Apple has issued a new threat warning to iPhone users in 98 countries about the possibility of Pegasus spyware running on their phones. This is the second such notification campaign the tech giant has launched this year, following a similar campaign in April that reached users in 92 countries. According to a support document posted on Apple's website, the company has been releasing these notifications periodically since 2021, resonating with users in more than 150 countries. The latest warning, sent on July 10, did not identify the attackers or the countries that received the alert. Those details remained part of a nuanced mix of information. The notification sent to the touched customers said: “Apple found that you are aimed at the attack of the hired spy program, which is trying to remotely jeopardize the iPhone related to your Apple ID.” The company emphasized the target character of these attacks, noting: "This attack is probably aimed at you specifically from the one who you are or what you are doing." Despite the vague uncertainty in the prevention of attacks of national states, Apple emphasized the critical importance of listening to such reports.
PEGASUS, which Apple calls as a soldier spy software used by governments for aiming on people, such as journalists and political activists, through Hackers of the Mercenary, was created by the Israeli company NSO Group.
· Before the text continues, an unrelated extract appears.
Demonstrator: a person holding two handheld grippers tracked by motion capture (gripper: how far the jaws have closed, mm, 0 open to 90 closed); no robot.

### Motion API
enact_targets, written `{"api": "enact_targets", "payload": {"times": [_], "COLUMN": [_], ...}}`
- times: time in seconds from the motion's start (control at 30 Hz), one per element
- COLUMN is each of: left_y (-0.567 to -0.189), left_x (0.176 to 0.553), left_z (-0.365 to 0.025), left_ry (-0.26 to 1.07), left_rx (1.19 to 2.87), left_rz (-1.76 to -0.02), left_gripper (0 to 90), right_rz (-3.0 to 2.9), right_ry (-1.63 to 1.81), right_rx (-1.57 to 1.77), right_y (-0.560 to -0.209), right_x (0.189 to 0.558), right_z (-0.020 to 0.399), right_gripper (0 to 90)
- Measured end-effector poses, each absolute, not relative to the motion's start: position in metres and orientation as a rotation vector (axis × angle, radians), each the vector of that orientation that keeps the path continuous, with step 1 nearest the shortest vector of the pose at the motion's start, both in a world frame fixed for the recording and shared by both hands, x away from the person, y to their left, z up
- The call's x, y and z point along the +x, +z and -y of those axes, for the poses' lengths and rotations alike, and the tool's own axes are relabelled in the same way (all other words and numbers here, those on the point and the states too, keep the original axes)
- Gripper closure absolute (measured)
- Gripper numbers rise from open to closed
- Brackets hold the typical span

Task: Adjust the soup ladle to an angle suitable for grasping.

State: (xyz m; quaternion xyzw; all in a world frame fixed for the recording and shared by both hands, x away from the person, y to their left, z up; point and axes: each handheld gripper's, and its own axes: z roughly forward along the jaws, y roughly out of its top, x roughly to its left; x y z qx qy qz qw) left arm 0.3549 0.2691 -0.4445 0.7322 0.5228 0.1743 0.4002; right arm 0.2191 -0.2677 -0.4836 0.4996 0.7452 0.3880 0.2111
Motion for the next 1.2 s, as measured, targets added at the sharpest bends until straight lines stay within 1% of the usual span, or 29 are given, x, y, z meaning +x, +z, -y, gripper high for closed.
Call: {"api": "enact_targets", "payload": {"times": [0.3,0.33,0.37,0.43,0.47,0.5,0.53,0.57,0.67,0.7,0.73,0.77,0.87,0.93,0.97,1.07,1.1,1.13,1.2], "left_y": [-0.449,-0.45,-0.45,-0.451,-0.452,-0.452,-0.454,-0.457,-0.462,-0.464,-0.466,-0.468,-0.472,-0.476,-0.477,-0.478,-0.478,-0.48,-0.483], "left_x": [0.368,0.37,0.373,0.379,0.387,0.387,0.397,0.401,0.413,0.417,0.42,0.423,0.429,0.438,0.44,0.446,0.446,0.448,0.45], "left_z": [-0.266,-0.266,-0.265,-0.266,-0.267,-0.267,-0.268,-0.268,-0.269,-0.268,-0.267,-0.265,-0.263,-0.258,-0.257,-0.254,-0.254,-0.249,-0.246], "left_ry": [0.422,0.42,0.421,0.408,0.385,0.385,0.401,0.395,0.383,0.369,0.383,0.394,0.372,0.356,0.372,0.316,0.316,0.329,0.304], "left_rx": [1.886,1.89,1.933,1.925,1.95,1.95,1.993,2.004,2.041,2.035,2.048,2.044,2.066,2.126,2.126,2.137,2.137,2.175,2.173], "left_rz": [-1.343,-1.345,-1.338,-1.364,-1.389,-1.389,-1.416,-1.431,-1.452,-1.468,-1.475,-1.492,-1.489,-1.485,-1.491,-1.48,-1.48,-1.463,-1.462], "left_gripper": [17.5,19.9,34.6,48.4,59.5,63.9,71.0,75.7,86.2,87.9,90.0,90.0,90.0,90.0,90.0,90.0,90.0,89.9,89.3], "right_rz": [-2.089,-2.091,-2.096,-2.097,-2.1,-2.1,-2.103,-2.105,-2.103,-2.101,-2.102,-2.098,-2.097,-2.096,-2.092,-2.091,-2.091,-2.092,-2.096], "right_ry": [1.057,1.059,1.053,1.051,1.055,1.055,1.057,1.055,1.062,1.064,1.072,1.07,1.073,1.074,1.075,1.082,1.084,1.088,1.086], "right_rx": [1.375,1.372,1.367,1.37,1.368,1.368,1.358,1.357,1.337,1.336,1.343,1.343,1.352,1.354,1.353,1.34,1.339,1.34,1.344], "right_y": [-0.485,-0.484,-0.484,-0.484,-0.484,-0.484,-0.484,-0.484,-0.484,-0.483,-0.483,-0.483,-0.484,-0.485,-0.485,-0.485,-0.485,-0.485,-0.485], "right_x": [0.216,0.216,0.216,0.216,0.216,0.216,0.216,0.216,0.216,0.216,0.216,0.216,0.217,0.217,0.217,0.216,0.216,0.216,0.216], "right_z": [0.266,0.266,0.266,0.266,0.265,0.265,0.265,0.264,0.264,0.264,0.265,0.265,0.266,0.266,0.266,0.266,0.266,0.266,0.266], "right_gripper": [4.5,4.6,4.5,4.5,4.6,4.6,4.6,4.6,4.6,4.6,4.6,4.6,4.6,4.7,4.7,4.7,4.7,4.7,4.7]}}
It is perhaps the most advanced and invasive spyware ever found in the wild because it can exploit zero-day vulnerabilities on mobile devices.
Reports indicate that users in India are among those who have received Apple’s latest threat notifications. This follows a similar incident in October when Apple sent warnings to several journalists and politicians in the country. Subsequently, Amnesty International, a prominent human rights advocacy group, reported discovering the presence of Pegasus on the iPhones of notable Indian journalists. In its communications with affected users, Apple has emphasized the confidentiality of its threat detection methods. The company warned that releasing more details could allow attackers to evade detection in the future, and emphasized the delicate balance between informing users and maintaining effective security measures. It is worth noting that Apple has significantly changed its terminology since last year, preferring to describe these incidents as "espionage-for-hire attacks" rather than the term "nation-state attacks" used previously. This change in wording likely reflects an evolving understanding and classification of these security threats. Apple has stated that it relies exclusively on “internal threat-intelligence information and investigations to detect such attacks,” highlighting the company’s commitment to user privacy and security.
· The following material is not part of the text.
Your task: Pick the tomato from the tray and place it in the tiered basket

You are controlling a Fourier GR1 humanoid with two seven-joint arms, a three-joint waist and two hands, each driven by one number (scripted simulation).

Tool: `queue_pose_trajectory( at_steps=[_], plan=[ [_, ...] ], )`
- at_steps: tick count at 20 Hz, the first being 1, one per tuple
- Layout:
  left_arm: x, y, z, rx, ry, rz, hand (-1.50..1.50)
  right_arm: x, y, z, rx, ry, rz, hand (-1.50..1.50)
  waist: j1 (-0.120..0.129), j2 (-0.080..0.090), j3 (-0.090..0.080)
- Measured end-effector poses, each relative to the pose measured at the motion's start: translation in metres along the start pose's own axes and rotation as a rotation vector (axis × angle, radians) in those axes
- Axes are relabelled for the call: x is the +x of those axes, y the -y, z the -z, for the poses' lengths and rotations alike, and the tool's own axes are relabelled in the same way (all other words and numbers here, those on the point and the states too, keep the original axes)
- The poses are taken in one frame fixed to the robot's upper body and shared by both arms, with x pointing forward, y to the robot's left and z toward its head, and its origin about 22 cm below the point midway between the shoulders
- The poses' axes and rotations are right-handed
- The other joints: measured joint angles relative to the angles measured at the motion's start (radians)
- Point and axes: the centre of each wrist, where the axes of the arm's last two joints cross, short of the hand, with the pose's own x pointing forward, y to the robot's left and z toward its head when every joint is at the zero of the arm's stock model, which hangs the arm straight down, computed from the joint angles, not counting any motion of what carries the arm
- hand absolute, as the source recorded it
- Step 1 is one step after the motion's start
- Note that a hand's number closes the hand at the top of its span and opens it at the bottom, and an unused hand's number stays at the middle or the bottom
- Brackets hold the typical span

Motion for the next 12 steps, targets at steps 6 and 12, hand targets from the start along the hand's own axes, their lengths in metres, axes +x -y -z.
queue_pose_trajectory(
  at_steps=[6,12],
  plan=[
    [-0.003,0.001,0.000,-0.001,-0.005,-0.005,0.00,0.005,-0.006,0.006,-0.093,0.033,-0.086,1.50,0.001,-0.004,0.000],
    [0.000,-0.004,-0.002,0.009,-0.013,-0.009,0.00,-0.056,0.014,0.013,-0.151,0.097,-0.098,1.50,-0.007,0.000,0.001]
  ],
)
Regardless of whether users have received a notification, all iPhone users are advised to take several precautionary measures:
- Prevention of reception from unknown contact information from contact information
- Restrictions on specific Web technology and visualization functions
- Except for the location of the general photo and the data on the deletion of the general album
- Block wired connection when blocking the device
- Prevention of dangerous network automatic goals
- Block invitations from new contacts
- Restrictions on installation of configuration profiles often used in work and schools
Users can perform these steps to activate the iPhone or iPad lock mode.
- Open the setting application
- Move to confidentiality and security
- Scroll down and select lock mode
- Click "Turn on Lock mode"
- Display the result of the function and click "Light the Locking Mode" to confirm.
- Select "Light and Restart" and enter the passive code for the device.